5. CUSTOMER UNDERTAKING
a) The Customer Undertakes that it will not, during the term of the contract and within three months after the termination of the contract, either on its own account or for any other person directly or indirectly employ, solicit, interfere with or endeavor to entice away from the Company any person who to its knowledge is now or has during the three-month period preceding the termination of the contract been an employee of the Company.
b) If the Customer shall be in breach of clause 5(a) above in respect of any one servant or former servant of the Company then the Customer shall pay the Company the sum of £500 (five hundred pounds) liquidated damages and the Customer agrees that the said sum
of five hundred pounds (£500) is a reasonable estimate of the Company’s investment in the recruitment and training of such a servant.
c) The Customer shall notify the Company of any dishonest, wrongful, or negligent acts or omissions of the Company’s employees or agents in connection with the services as soon as possible after the client becomes aware of them.
Either party may terminate the contract by providing three month’s written notice to the other if.
a) The other party is in material breach of its obligations under the contract and in the case of such breach capable of being remedied, fails to remedy that breach within 28 days of receiving written notice of such breach.
b) If any payment due to the Company from the Customer shall remain unpaid for a period of four weeks after the same shall become due, the Company may give to the Customer seven days’ notice to terminate the Contract and unless such sum has been paid before the expiry of such notice, the contract shall upon such expiration terminate and the Company’s obligations under it shall cease without prejudice to the liability of the Customer in respect of such or any other breach of the contract.

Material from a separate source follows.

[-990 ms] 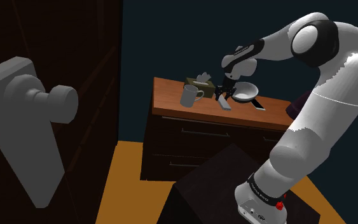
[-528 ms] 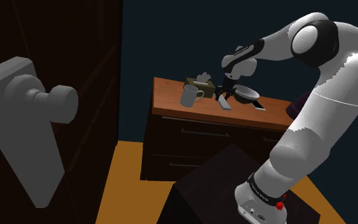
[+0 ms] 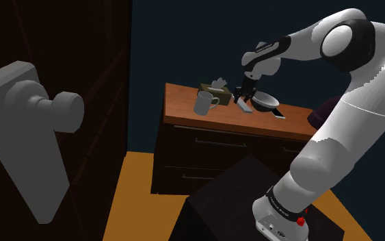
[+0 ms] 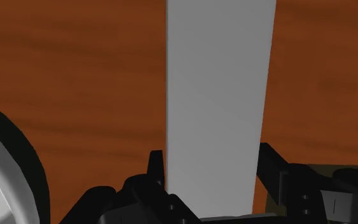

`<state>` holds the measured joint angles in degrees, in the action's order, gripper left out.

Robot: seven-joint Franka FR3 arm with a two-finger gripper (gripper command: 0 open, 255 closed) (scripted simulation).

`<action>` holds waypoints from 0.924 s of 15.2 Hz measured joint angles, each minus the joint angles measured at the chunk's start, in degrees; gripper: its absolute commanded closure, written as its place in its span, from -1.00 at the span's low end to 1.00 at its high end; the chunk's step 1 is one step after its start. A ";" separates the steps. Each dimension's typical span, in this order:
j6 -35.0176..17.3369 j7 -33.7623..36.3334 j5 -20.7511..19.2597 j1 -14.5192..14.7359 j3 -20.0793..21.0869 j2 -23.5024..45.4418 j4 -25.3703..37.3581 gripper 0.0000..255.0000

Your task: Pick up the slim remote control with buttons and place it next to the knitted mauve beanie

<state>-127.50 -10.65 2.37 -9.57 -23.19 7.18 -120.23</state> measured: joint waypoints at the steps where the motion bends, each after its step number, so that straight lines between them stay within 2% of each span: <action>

c) The Company shall be entitled to terminate the Contract forthwith if:
i) The Customer makes any voluntary arrangement with its creditors or becomes subject to an administration order or (being in individual or firm) becomes bankrupt or (being a company) goes into liquidation (otherwise than for the purpose of amalgamation or reconstruction); or ii) An encumbrance takes possession, or a receiver is appointed of any of the property or assets of the customer, or
iii) The Customer ceases, or threatens to cease, to carry on business; or
iv) The Company reasonably apprehends that any of the events mentioned above is about to occur in relation to the Customer and
notifies the Customer accordingly.
The benefit of the contract may not be assigned by the Customer
8. MODIFICATION OF CONDITIONS
The Customer and the Company agree that all clauses and sub-clauses of these conditions are separate and severable and enforceable accordingly and whilst any restrictions or exclusions on the Company’s liability are considered by the Customer and the Company to be reasonable in all circumstances it is acknowledged that restrictions and exclusions of such a nature may be invalid because of changing circumstances or other unforeseen reasons and accordingly if any of the restrictions or exclusions shall be adjudged to be valid and effective if part of the wording thereof were deleted they shall apply with such modifications as may be necessary to make them valid and effective.
a) If any provision of the conditions is held by any competent authority to be invalid or unenforceable in whole or in part of the validity of the other provisions of these conditions and the remainder of the provision in question shall not be affected thereby.
b) The contract shall be governed by the laws of England.